Center for Bioethics and Humanities, University of Colorado Anschutz Medical Campus, Aurora, USA.
Innovation+Design Enabling Access (IDEA) Initiative, Department of International Health, Johns Hopkins Bloomberg School of Public Health, Johns Hopkins University, Baltimore, USA.
Infect Dis Poverty. 2022 Sep 16;11(1):99. doi: 10.1186/s40249-022-01023-6.
Mass drug administration (MDA) of medications to entire at-risk communities or populations has shown promise in the control and elimination of global infectious diseases. MDA of the broad-spectrum antibiotic azithromycin has demonstrated the potential to reduce childhood mortality in children at risk of premature death in some global settings. However, MDA of antibiotics raises complex ethical challenges, including weighing near-term benefits against longer-term risks-particularly the development of antimicrobial resistance that could diminish antibiotic effectiveness for current or future generations. The aim of this study was to understand how key actors involved in MDA perceive the ethical challenges of MDA.
We conducted 35 semi-structured interviews from December 2020-February 2022 with investigators, funders, bioethicists, research ethics committee members, industry representatives, and others from both high-income countries (HICs) and low- and middle-income countries (LMICs). Interview participants were identified via one of seven MDA studies purposively chosen to represent diversity in terms of use of the antibiotic azithromycin; use of a primary mortality endpoint; and whether the study occurred in a high child mortality country. Data were analyzed using constructivist grounded theory methodology.
The most frequently discussed ethical challenges related to meaningful community engagement, how to weigh risks and benefits, and the need to target MDA We developed a concept map of how participants considered ethical issues in MDA for child mortality; it emphasizes MDA's place alongside other public health interventions, empowerment, and equity. Concerns over an ethical double standard in weighing risks and benefits emerged as a unifying theme, albeit one that participants interpreted in radically different ways. Some thought MDA for reducing child mortality was ethically obligatory; others suggested it was impermissible.
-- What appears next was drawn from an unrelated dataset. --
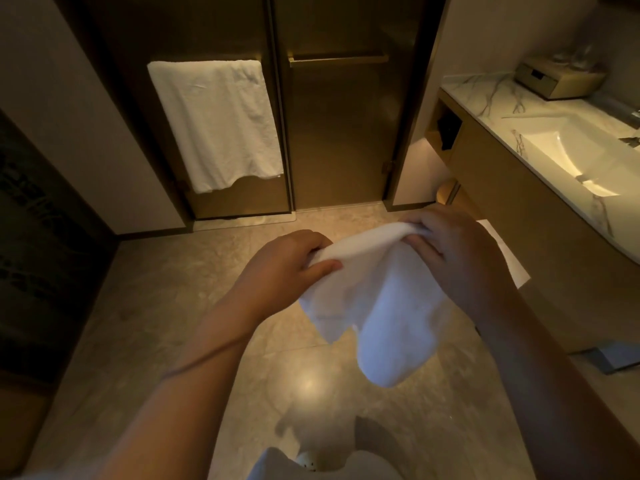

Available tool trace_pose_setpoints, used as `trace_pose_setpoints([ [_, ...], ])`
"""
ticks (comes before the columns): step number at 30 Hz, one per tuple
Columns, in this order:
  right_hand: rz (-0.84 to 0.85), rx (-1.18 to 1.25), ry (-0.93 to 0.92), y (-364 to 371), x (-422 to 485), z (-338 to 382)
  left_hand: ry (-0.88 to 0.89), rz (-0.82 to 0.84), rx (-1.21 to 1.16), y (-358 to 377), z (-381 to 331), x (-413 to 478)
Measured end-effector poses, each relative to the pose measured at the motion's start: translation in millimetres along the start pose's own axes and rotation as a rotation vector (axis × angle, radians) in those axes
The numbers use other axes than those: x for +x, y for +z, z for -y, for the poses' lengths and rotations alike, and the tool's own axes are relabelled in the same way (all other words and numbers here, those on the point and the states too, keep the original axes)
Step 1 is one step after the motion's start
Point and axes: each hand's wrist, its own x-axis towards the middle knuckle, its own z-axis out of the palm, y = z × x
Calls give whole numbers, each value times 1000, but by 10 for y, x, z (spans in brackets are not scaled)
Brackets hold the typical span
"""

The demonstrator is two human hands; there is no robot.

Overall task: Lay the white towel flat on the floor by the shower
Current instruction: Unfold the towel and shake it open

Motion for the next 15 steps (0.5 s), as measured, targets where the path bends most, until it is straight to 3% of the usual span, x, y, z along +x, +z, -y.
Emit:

Ethical challenges raised by MDA of antibiotics for childhood mortality-which span socio-cultural issues, the environment, and effects on future generations-require consideration beyond traditional clinical trial review. The appropriate role of MDA also requires attention to concerns over ethical double standards and power dynamics in global health that affect how we view antibiotic use in HICs versus LMICs. Our findings suggest the need to develop additional, comprehensive guidance on managing ethical challenges in MDA.
向整个高危社区或人群大规模投药(MDA)已显示出在控制和消除全球传染病方面的潜力。在一些全球环境中,广谱抗生素阿奇霉素的 MDA 已显示出降低有早逝风险的儿童死亡率的潜力。然而,抗生素 MDA 带来了复杂的伦理挑战,包括权衡近期利益与长期风险——特别是抗生素耐药性的发展,这可能会降低当前或未来几代人的抗生素有效性。本研究旨在了解参与 MDA 的主要利益相关者如何看待 MDA 的伦理挑战。
我们于 2020 年 12 月至 2022 年 2 月期间,对来自高收入国家(HICs)和低收入及中等收入国家(LMICs)的调查人员、资助者、生物伦理学家、研究伦理委员会成员、行业代表等进行了 35 次半结构化访谈。通过有目的选择的七项 MDA 研究中的一项来确定访谈参与者,这些研究在使用抗生素阿奇霉素、使用主要死亡率终点以及研究是否发生在高儿童死亡率国家方面代表了多样性。使用建构主义扎根理论方法分析数据。
最常讨论的伦理挑战与有意义的社区参与、如何权衡风险和收益以及靶向 MDA 的必要性有关。我们绘制了一幅参与者如何考虑 MDA 对儿童死亡率的伦理问题的概念图;它强调了 MDA 在其他公共卫生干预措施、赋权和公平方面的地位。权衡风险和收益方面的伦理双重标准问题作为一个统一的主题出现,但参与者对此有截然不同的解释。一些人认为,减少儿童死亡率的 MDA 是道德义务;另一些人则认为这是不允许的。
抗生素 MDA 对儿童死亡率提出的伦理挑战——涵盖社会文化问题、环境和对后代的影响——需要超越传统临床试验审查进行考虑。MDA 的适当作用也需要关注全球卫生中关于伦理双重标准和权力动态的问题,这些问题影响了我们对高收入国家与中低收入国家抗生素使用的看法。我们的研究结果表明,有必要制定额外的、全面的 MDA 管理伦理挑战指南。